Settler Colonialism in Quebec: a blind spot of academic research? Part three: Research and Education

By Kathleen Villeneuve

Translated by Robert Twiss from an original publication in HistoireEngagé

On November 25 to 26, 2021 the Université de Montréal hosted the workshop “Settler Colonialism in Quebec: a blind spot of academic research?” Organized by professors Catherine Larochelle and Ollivier Hubert, the aim of the workshop was to survey the state of research in settler colonial studies, a field which, while it is more developed outside the province, is still in its infancy in Quebec. The workshop was therefore conceived as a first step in the development of the study of Quebecois colonialism, in a context in which “colonial agnosia” still limits debate, in this province perhaps more than elsewhere. The presentations were grouped into thematic panels representing the physical and symbolic spaces through which settler colonialism carves a path.

Today we post the third installment in this five part series reporting on this event. In this post David Bernard and Aude Maltais-Landry make interventions about research and education. Any authentic thinking about colonialism done primarily by Settler-descendants must ask itself the question of its own conditions of possibility.

David Bernard addressed this subject by reflecting on his work with the research coordination committee at the Ndakina office, which represents the Grand Council of the Wabanaki Nation. Responding to increasingly numerous research partnerships with university researchers, in 2017 the office formed this committee to better support these projects by establishing policies to ensure that this research would respect the knowledge and needs of the nation.

The committee’s protocol is grounded in the First Nations principles of OCAP: ownership of, control of, access to, and possession of data. These principles make the nation the owners of the data produced by this research, which is stored on the server of the Grand Council, and give the committee the power to accept or reject proposed projects. But while the new policies better serve the interest of the Abenaki, the latter are facing excessive requests for their knowledge. The number of interviews to conduct, and projects to evaluate, is rising, and a balance must be found to ensure that the committee continues to be able to provide a useful service to the community.

It is also important to examine the way in which the historical narratives taught in Quebec schools present Indigenous perspectives.

Aude Maltais-Landry studies the curriculum of the mandatory high-school course History of Quebec and Canada (HQC) to see the effects of “the settler-colonialism blind spot.” She began by analyzing the curriculum’s terminology: the term “colonialism” is nowhere to be found, while the word “assimilation” is used with reference not to First Nations, but to French Canadians. According to Maltais-Landry, the link between the arrival of Europeans in America and territorial dispossession is tenuous to nonexistent.

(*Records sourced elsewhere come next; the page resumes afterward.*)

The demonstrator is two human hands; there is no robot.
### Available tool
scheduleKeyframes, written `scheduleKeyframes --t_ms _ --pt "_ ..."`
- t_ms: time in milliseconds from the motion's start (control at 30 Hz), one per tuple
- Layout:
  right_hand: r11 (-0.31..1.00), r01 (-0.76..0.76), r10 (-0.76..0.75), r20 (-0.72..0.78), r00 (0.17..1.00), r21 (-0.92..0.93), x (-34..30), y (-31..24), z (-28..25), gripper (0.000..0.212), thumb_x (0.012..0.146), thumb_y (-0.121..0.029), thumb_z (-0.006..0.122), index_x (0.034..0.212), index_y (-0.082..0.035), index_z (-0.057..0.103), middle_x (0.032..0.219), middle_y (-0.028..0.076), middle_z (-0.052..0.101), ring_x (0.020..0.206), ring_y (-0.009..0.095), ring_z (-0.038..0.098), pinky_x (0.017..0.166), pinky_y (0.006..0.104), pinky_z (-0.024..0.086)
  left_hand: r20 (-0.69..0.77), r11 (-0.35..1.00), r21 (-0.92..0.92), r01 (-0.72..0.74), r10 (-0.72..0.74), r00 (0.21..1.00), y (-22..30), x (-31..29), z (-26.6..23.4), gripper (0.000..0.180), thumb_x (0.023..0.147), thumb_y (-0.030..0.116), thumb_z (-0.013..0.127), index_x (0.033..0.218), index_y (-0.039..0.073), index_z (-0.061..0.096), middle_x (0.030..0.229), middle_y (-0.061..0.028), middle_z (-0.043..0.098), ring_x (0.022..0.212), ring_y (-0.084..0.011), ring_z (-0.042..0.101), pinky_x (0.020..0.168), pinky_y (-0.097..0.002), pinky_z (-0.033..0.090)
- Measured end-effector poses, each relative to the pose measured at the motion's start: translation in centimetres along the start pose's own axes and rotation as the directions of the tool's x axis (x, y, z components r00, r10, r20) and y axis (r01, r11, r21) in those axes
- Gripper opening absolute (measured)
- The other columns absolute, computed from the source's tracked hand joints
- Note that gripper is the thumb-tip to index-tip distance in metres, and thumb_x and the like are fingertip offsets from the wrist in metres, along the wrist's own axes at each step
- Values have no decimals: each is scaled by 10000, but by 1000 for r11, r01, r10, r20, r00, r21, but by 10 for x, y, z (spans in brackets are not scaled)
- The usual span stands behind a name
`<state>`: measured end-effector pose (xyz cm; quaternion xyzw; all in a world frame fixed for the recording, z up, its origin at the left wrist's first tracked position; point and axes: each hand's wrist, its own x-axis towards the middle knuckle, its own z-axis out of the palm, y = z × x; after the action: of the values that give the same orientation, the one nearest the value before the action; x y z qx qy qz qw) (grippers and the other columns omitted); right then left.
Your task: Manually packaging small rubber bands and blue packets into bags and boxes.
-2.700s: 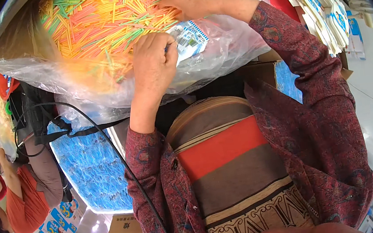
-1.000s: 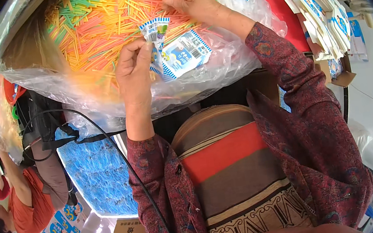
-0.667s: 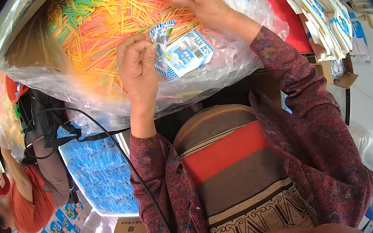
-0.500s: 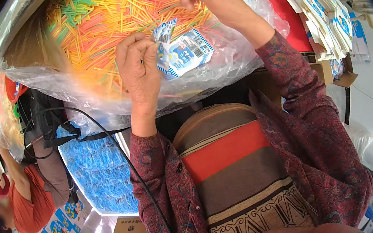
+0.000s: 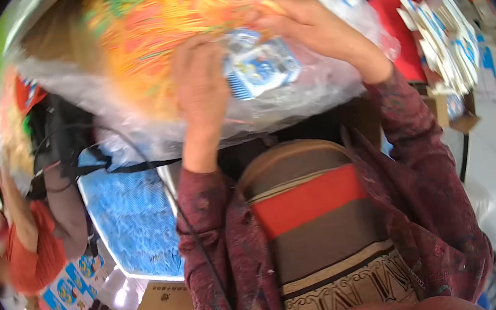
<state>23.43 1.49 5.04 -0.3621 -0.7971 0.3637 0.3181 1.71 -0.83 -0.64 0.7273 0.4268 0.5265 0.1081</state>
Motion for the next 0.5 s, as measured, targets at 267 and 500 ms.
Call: scheduleKeyframes --t_ms 267,500 --pt "972 -182 197 91 976 -147 -13 4 -5 335 966 -109 503 1273 26 525 1149 147 634 1074 181 579 944 308 439 -16 993 9 -118 118 993 1 -1 12 105 718 12 606 813 53 586 929 -120 600 889 -328 589 727 -413 487" --pt "981 -119 134 94 987 -151 -9 -4 -4 294 931 -37 499 1216 18 538 1015 187 641 951 230 630 838 304 468 -8 994 -102 -26 25 1000 10 1 7 113 751 13 656 830 37 580 925 -110 565 848 -299 572 714 -389 477"
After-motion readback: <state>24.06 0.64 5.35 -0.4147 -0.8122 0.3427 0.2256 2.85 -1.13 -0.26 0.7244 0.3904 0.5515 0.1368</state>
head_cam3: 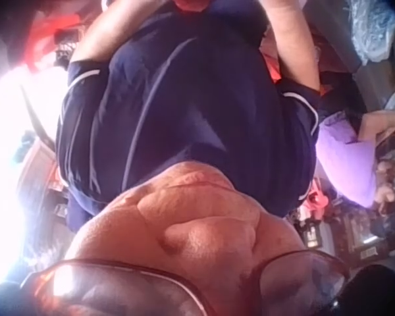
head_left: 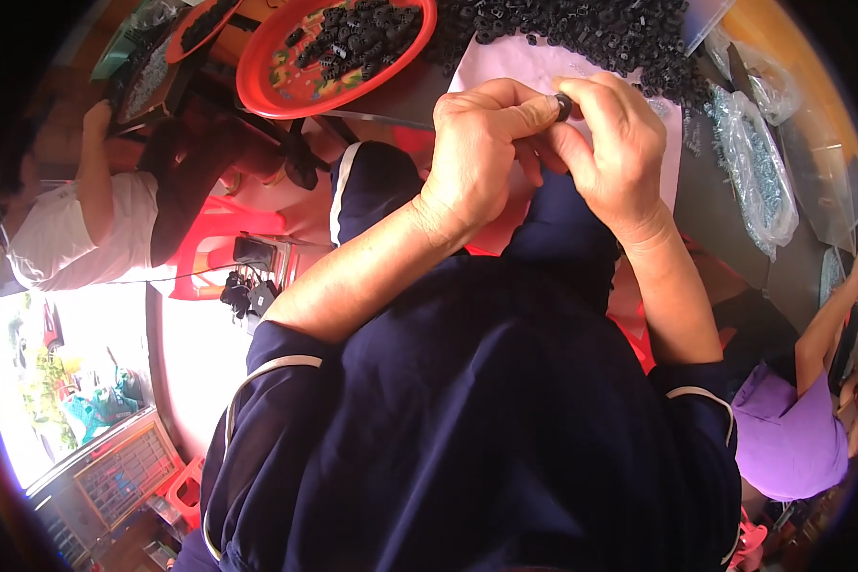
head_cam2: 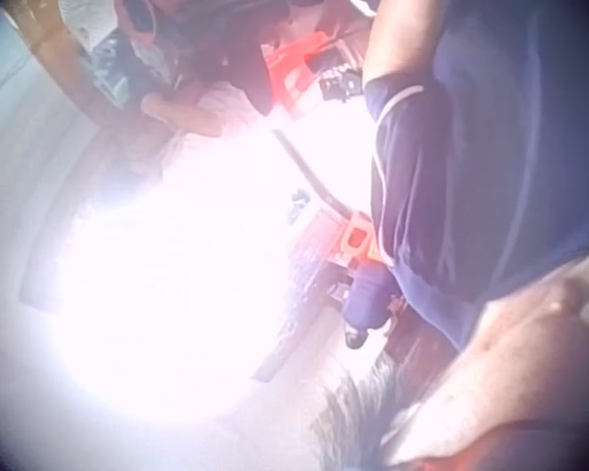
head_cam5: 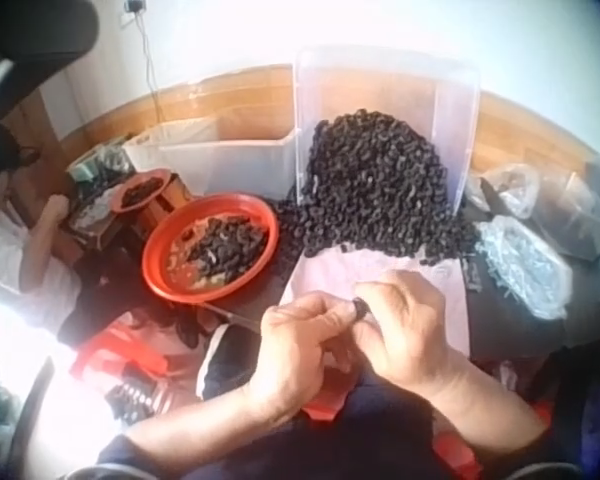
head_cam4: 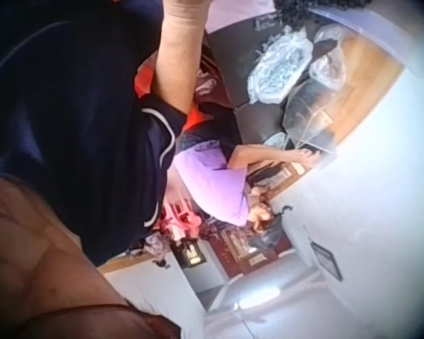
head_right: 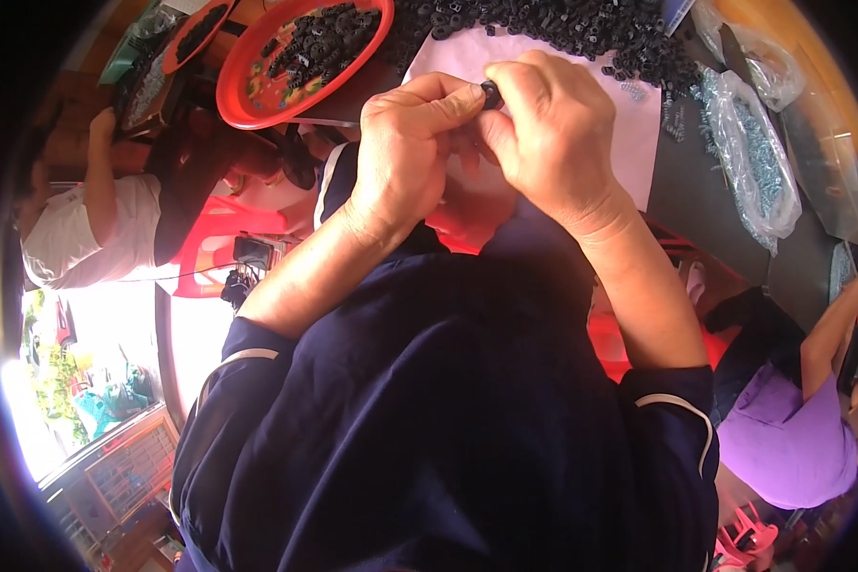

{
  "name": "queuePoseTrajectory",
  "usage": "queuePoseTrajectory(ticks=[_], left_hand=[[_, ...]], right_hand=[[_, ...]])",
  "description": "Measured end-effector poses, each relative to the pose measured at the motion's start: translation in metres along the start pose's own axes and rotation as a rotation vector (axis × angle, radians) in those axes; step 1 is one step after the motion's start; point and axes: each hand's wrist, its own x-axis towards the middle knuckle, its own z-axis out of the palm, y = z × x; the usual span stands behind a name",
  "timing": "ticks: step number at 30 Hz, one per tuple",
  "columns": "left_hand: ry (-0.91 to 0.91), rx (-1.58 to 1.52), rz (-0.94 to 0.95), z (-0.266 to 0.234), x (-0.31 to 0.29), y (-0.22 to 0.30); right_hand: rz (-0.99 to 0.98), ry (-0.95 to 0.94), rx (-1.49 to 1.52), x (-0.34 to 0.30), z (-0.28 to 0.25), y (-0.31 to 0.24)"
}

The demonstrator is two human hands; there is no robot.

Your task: The person assembles small components by picking up black plastic pieces and metal pins, then inserting the pins into the plastic pieces by hand.

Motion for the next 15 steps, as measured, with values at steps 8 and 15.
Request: queuePoseTrajectory(ticks=[8, 15], left_hand=[[-0.018, -0.114, -0.079, -0.002, -0.011, 0.014], [-0.031, 0.146, -0.071, -0.006, -0.011, 0.011]], right_hand=[[-0.072, 0.063, 0.109, 0.003, 0.001, -0.003], [-0.015, 0.107, 0.119, -0.009, 0.017, -0.011]])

As part of her work, she interviewed 21 teachers to find out how they summarized the central threads of Quebec history and what they think of the idea of adding the historical experiences of the First Peoples to the HQC course. These interviews revealed that teachers are open to including Indigenous experiences, but uncomfortable teaching a perspective other than their own; one of them suggested that it might be better to invite Indigenous people into the classroom. The historical narrative of Quebec that these teachers present is generally classical and very close to the curriculum of the HQC course; it is centred on the French/English duality and takes Indigenous people into account only until the arrival of Europeans. Several teachers also pointed out the practical challenge of changing the material they teach within the constraints on their time.

Kathleen Villeneuve is a masters student at the Université de Montreal.